Return all the data exactly, keeping the pictures out.

=== LISTED ENTRIES ===

=== Begin Enclosure ===

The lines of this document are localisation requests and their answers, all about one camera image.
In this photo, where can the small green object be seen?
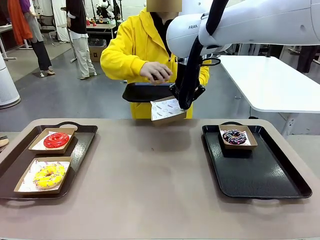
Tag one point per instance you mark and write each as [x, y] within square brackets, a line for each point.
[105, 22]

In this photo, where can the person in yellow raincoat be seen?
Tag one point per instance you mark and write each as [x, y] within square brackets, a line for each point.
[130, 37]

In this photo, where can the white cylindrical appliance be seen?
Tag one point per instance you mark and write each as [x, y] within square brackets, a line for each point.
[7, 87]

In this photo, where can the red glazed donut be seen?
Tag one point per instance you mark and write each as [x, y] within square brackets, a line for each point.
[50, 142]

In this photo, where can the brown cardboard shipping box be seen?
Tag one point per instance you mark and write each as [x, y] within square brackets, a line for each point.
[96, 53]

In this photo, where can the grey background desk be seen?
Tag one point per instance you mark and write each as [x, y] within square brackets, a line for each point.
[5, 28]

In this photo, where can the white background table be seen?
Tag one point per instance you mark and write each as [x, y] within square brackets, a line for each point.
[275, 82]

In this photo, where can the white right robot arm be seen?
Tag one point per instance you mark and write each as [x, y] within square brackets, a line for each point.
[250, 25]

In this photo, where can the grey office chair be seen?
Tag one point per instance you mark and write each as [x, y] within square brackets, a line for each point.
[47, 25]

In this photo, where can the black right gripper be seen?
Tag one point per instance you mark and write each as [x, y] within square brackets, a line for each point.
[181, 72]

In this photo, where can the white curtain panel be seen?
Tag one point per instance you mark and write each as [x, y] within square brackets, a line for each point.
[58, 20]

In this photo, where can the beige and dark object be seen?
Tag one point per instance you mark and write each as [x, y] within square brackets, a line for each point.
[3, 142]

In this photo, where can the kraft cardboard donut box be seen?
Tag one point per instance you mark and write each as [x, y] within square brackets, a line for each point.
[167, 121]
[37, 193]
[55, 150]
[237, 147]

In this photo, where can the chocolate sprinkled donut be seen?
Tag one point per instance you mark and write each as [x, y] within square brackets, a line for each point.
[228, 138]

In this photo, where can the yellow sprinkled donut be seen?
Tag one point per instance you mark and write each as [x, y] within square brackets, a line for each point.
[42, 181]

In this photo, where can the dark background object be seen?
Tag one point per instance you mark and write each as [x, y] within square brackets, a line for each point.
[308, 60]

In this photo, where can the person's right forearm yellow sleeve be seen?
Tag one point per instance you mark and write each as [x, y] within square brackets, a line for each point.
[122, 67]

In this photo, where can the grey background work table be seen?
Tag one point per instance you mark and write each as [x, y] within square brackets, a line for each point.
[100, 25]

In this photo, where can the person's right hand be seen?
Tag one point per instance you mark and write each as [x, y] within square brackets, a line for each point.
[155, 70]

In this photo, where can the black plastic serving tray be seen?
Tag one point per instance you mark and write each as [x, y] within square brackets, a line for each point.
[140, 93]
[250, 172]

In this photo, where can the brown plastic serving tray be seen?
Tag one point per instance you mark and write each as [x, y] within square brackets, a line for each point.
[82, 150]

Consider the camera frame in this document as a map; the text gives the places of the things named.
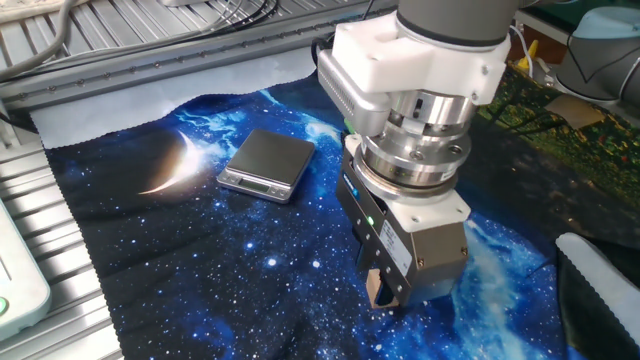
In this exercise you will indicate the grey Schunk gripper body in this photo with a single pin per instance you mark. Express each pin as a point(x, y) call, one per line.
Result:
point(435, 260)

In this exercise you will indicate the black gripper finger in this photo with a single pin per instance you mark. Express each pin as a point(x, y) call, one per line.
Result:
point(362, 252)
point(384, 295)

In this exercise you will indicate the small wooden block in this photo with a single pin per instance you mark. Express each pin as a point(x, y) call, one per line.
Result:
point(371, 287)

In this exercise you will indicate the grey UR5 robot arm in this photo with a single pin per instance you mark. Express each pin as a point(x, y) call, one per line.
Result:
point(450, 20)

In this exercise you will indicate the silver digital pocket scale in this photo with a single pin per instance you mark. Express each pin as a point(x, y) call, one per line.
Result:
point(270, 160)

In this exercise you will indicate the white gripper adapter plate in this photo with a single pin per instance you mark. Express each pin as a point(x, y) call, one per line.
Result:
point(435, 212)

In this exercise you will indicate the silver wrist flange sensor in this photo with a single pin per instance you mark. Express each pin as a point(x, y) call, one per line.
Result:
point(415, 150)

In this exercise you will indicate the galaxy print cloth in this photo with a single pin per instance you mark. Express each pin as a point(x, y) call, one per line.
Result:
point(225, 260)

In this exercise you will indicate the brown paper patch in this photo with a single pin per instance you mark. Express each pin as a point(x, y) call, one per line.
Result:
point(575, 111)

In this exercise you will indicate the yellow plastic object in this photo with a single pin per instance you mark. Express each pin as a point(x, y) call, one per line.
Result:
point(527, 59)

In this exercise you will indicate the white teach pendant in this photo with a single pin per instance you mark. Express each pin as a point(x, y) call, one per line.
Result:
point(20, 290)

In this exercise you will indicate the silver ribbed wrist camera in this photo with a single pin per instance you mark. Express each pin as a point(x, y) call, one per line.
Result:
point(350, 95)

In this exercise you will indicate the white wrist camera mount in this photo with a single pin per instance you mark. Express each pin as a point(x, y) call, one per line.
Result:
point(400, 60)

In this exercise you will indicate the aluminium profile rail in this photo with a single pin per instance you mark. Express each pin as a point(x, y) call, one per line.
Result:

=== End Enclosure ===

=== ANSWER ===
The lines of this document are localisation requests and their answers, all about one camera image.
In this photo, where can the small green object be seen?
Tag one point per instance you mark and write each as [x, y] within square brackets, a line for each point.
[105, 22]

In this photo, where can the person in yellow raincoat be seen?
Tag one point per instance you mark and write each as [x, y] within square brackets, a line for each point.
[130, 37]

In this photo, where can the white cylindrical appliance be seen?
Tag one point per instance you mark and write each as [x, y] within square brackets, a line for each point.
[7, 87]

In this photo, where can the red glazed donut be seen?
Tag one point per instance you mark and write each as [x, y] within square brackets, a line for each point.
[50, 142]

In this photo, where can the brown cardboard shipping box be seen?
Tag one point per instance you mark and write each as [x, y] within square brackets, a line for each point.
[96, 53]

In this photo, where can the grey background desk be seen?
Tag one point per instance you mark and write each as [x, y] within square brackets, a line for each point.
[5, 28]

In this photo, where can the white background table be seen?
Tag one point per instance you mark and write each as [x, y] within square brackets, a line for each point.
[275, 82]

In this photo, where can the white right robot arm be seen?
Tag one point per instance you mark and write each as [x, y] within square brackets, a line for each point.
[250, 25]

In this photo, where can the grey office chair be seen?
Tag one point per instance you mark and write each as [x, y] within square brackets, a line for each point.
[47, 25]

In this photo, where can the black right gripper be seen?
Tag one point per instance you mark and write each as [x, y] within square brackets, a line for each point.
[181, 72]

In this photo, where can the white curtain panel be seen?
Tag one point per instance you mark and write each as [x, y] within square brackets, a line for each point.
[58, 20]

In this photo, where can the beige and dark object be seen?
Tag one point per instance you mark and write each as [x, y] within square brackets, a line for each point.
[3, 142]

In this photo, where can the kraft cardboard donut box be seen?
Tag one point per instance you mark and write each as [x, y] within square brackets, a line for each point.
[167, 121]
[37, 193]
[55, 150]
[237, 147]

In this photo, where can the chocolate sprinkled donut be seen?
Tag one point per instance you mark and write each as [x, y] within square brackets, a line for each point.
[228, 138]

In this photo, where can the yellow sprinkled donut be seen?
Tag one point per instance you mark and write each as [x, y] within square brackets, a line for each point.
[42, 181]

In this photo, where can the dark background object be seen?
Tag one point per instance you mark and write each as [x, y] within square brackets, a line for each point.
[308, 60]

In this photo, where can the person's right forearm yellow sleeve be seen?
Tag one point per instance you mark and write each as [x, y] within square brackets, a line for each point.
[122, 67]

In this photo, where can the grey background work table be seen?
Tag one point per instance you mark and write each as [x, y] within square brackets, a line for each point.
[100, 25]

In this photo, where can the person's right hand be seen?
Tag one point per instance you mark and write each as [x, y] within square brackets, a line for each point.
[155, 70]

In this photo, where can the black plastic serving tray be seen?
Tag one point per instance you mark and write each as [x, y] within square brackets, a line for each point.
[140, 93]
[250, 172]

In this photo, where can the brown plastic serving tray be seen?
Tag one point per instance you mark and write each as [x, y] within square brackets, a line for each point.
[82, 150]

Consider the camera frame in this document as a map; the text gives the places of the things named.
In this exercise you will indicate the grey Schunk gripper body in this photo with a single pin per instance you mark. Express each pin as a point(x, y) call, one per line.
Result:
point(435, 260)

In this exercise you will indicate the black gripper finger in this photo with a single pin per instance you mark. Express each pin as a point(x, y) call, one per line.
Result:
point(362, 252)
point(384, 295)

In this exercise you will indicate the small wooden block in this photo with a single pin per instance you mark. Express each pin as a point(x, y) call, one per line.
Result:
point(371, 287)

In this exercise you will indicate the grey UR5 robot arm in this photo with a single pin per instance you mark. Express each pin as a point(x, y) call, one per line.
Result:
point(450, 20)

In this exercise you will indicate the silver digital pocket scale in this photo with a single pin per instance you mark. Express each pin as a point(x, y) call, one per line.
Result:
point(270, 160)

In this exercise you will indicate the white gripper adapter plate in this photo with a single pin per instance you mark. Express each pin as a point(x, y) call, one per line.
Result:
point(435, 212)

In this exercise you will indicate the silver wrist flange sensor in this photo with a single pin per instance you mark. Express each pin as a point(x, y) call, one per line.
Result:
point(415, 150)

In this exercise you will indicate the galaxy print cloth in this photo with a single pin per instance you mark. Express each pin as a point(x, y) call, one per line.
Result:
point(225, 260)

In this exercise you will indicate the brown paper patch in this photo with a single pin per instance you mark. Express each pin as a point(x, y) call, one per line.
Result:
point(575, 111)

In this exercise you will indicate the yellow plastic object in this photo with a single pin per instance you mark. Express each pin as a point(x, y) call, one per line.
Result:
point(527, 59)

In this exercise you will indicate the white teach pendant in this photo with a single pin per instance you mark. Express each pin as a point(x, y) call, one per line.
Result:
point(20, 290)

In this exercise you will indicate the silver ribbed wrist camera in this photo with a single pin per instance you mark. Express each pin as a point(x, y) call, one per line.
Result:
point(350, 95)

In this exercise you will indicate the white wrist camera mount in this photo with a single pin per instance you mark. Express each pin as a point(x, y) call, one per line.
Result:
point(400, 60)

In this exercise you will indicate the aluminium profile rail in this photo with a single pin per instance you mark. Express each pin as a point(x, y) call, one per line.
Result:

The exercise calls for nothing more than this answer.